​Das wird man auch in München an der Säbener Straße aufmerksam verfolgen. Der ​FC Liverpool soll angeblich bereit sein, 125 Millionen Euro an Bayer Leverkusen zu zahlen, um sich die Dienste von Kai Havertz zu sichern. So zumindest berichtet es die spanische Mundo Deportivo, mit Verweis auf nicht genauer genannte deutsche Quellen. 


Wirklich überraschen kann natürlich weder der Betrag noch die Identität des interessierten Vereins. Dass Kai Havertz sich in diesem Sommer seinen neuen Arbeitgeber aussuchen kann und wird, steht fest. 


Und dass sein Ziel einer der ganz Großen der Branche sein wird (Barça, Real Madrid, Manchester United, Bayern, Paris - oder Liverpool) ist auch klar. Sein aktueller Klub jedenfalls wird ihm keine Steinen in den Weg legen - wenn denn die Ablösesumme stimmt. Mindestens ein dreistelliger Millionenbetrag sollte es dann schon werden. Und den werden die Bayer-Verantwortlichen auch erhalten. 

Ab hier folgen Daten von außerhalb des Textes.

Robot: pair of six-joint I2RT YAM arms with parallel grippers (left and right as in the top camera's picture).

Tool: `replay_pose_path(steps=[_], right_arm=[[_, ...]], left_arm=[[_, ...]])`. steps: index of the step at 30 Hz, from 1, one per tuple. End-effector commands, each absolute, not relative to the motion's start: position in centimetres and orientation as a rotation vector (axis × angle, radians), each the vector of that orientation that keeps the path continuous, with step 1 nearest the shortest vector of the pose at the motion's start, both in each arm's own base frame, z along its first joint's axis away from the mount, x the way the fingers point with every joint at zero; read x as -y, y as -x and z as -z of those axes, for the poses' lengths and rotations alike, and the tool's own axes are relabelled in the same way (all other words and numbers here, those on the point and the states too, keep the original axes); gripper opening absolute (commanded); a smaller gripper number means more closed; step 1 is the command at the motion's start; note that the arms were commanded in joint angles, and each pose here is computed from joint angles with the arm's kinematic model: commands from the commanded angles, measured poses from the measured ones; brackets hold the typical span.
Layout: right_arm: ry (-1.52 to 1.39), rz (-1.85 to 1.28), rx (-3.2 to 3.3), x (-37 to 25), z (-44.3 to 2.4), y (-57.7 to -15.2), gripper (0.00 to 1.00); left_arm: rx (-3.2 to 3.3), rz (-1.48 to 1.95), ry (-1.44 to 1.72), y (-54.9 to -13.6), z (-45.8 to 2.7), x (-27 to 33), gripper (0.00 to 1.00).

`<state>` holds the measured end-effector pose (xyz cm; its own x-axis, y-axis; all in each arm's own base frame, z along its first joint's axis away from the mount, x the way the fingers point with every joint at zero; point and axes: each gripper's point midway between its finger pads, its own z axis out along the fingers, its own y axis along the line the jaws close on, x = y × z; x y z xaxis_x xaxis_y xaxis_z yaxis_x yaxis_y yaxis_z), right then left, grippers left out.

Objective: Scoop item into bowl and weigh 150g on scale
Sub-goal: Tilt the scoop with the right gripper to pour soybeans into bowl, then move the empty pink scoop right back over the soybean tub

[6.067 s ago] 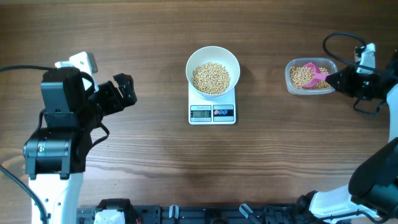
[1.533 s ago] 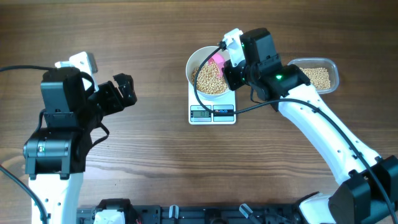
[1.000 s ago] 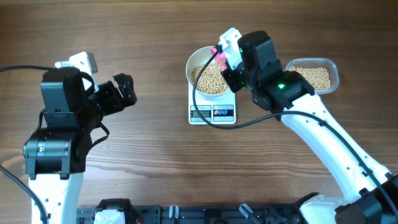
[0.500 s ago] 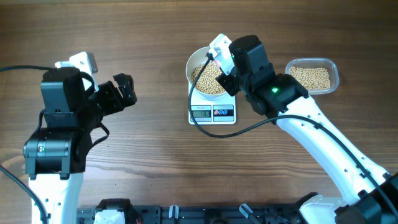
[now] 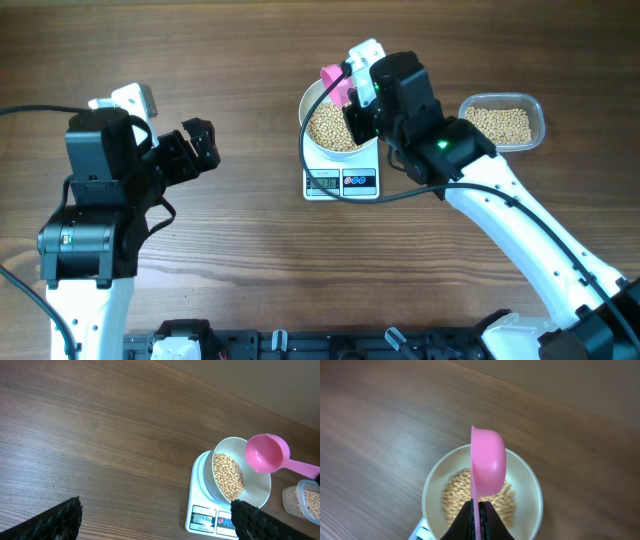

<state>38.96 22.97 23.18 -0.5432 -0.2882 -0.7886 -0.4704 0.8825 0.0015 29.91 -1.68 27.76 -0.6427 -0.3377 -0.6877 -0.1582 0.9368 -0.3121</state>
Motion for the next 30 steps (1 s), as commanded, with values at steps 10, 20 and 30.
replay_pose_path(steps=[10,20,30], right_arm=[[-0.130,-0.299,-2.111,-7.6,-30.1,-41.5,0.04],[0.142,0.102,-2.318,0.6,-26.1,-38.3,0.04],[0.168,0.346,-2.547,3.7,-19.7,-38.4,0.04]], left_arm=[[-2.259,0.265,0.342,-30.1,-28.4,1.4,1.00],[-2.260,0.266,0.342,-30.1,-28.4,1.4,1.00],[-2.260,0.266,0.342,-30.1,-28.4,1.4,1.00]])
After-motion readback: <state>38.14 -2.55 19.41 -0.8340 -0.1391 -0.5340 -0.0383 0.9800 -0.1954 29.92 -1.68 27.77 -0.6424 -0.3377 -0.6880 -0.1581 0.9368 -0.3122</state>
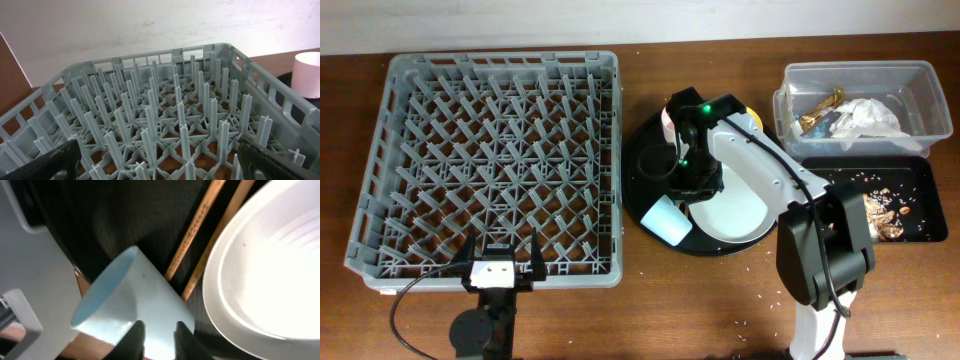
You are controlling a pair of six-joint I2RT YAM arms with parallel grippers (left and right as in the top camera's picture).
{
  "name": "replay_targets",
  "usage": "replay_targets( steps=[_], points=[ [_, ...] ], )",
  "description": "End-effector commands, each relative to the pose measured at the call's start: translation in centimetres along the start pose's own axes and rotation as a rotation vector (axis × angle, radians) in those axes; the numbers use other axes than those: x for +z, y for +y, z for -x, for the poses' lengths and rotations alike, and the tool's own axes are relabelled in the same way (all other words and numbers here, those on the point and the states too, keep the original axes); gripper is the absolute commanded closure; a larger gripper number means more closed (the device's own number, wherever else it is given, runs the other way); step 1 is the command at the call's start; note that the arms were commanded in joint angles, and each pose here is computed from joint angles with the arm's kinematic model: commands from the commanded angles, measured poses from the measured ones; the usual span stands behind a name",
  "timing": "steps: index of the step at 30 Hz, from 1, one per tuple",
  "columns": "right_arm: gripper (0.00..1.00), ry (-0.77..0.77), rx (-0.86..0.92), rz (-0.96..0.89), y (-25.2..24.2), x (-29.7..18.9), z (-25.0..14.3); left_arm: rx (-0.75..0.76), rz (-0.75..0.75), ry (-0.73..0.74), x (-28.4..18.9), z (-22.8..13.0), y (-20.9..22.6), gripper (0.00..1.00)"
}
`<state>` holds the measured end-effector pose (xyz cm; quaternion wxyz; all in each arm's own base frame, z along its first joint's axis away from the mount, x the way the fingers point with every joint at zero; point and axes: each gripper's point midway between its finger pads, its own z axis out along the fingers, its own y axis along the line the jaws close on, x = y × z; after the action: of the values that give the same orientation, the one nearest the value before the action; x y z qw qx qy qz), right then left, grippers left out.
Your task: Sort waste into correct bins and load items into the dishwasher rack
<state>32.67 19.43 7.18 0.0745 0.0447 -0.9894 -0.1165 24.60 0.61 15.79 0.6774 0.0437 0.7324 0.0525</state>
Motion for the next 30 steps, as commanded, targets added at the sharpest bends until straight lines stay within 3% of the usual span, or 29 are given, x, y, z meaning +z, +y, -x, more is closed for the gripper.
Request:
replay_targets(
  steps=[1,3,5,8,12,16,18,22,26,30],
  points=[
    [0.66,-0.098,-0.121,0.030,2.0,-3.8,1.2,0.013,-0.053,-0.018,0.0,0.3,-1.0,0.00],
    [0.57,-0.137,-0.128,0.005,2.2,-5.7,1.8,-0.110,-0.173,-0.087,-0.4,2.3,-2.8,0.00],
    [0.54,-0.151,-0.135,0.005,2.5,-6.7,1.9,-0.151,-0.172,-0.107,-0.9,4.3,-2.5,0.00],
    [0.51,-0.151,-0.159,-0.004,3.3,-6.5,1.6,-0.159,-0.122,-0.024,-1.4,7.7,-1.1,0.00],
    [0.51,-0.171,-0.111,-0.030,2.2,-6.8,2.2,-0.179,-0.136,0.234,0.7,11.2,-0.6,0.00],
    [0.50,-0.171,-0.074,-0.010,2.2,-7.0,2.2,-0.227,-0.227,0.597,4.5,13.0,-1.6,0.00],
    [0.48,-0.172,-0.064,-0.009,2.6,-6.9,2.1,-0.261,-0.296,0.698,6.1,12.6,-2.7,0.00],
    [0.35,-0.191,-0.066,-0.062,3.7,-6.1,2.0,-0.321,-0.361,0.920,8.2,7.0,-4.6,0.00],
    [0.34,-0.209,-0.079,-0.156,4.2,-5.1,1.7,-0.330,-0.356,0.989,10.1,4.2,-4.8,0.00],
    [0.35,-0.082,-0.125,-0.224,3.8,-4.3,-1.6,-0.301,-0.302,0.985,10.6,3.7,-3.8,0.00]
  ],
)
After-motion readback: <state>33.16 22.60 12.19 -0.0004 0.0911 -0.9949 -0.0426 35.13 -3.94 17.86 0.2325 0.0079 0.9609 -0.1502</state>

Wer macht das Rennen um Havertz?


Die Frage ist nur: Von wem? Mit dem FC Liverpool hat sich jetzt der erste Verein mit einem konkreten Betrag vorgewagt. Doch diese 125 Millionen sind wohl erst der Anfang einer zu erwartenden Bieterschlacht zwischen den Big Shots im europäischen Klub-Fußball. 


Zur Beantwortung der Frage könnte natürlich auch Kai Havertz selbst etwas beitragen, indem er seine Vorstellungen mit der Öffentlichkeit teilt. ​Doch angesichts der für ihn verkorksten Hinrunde tut er wohl ganz gut daran, sich momentan aus allen Spekulationen und Gerüchten herauszuhalten und mal wieder an die guten Leistungen des Vorjahres anzuknüpfen. Nichtsdestotrotz dürfte man beim FC Bayern alarmiert sein, ob der Initiative der Reds.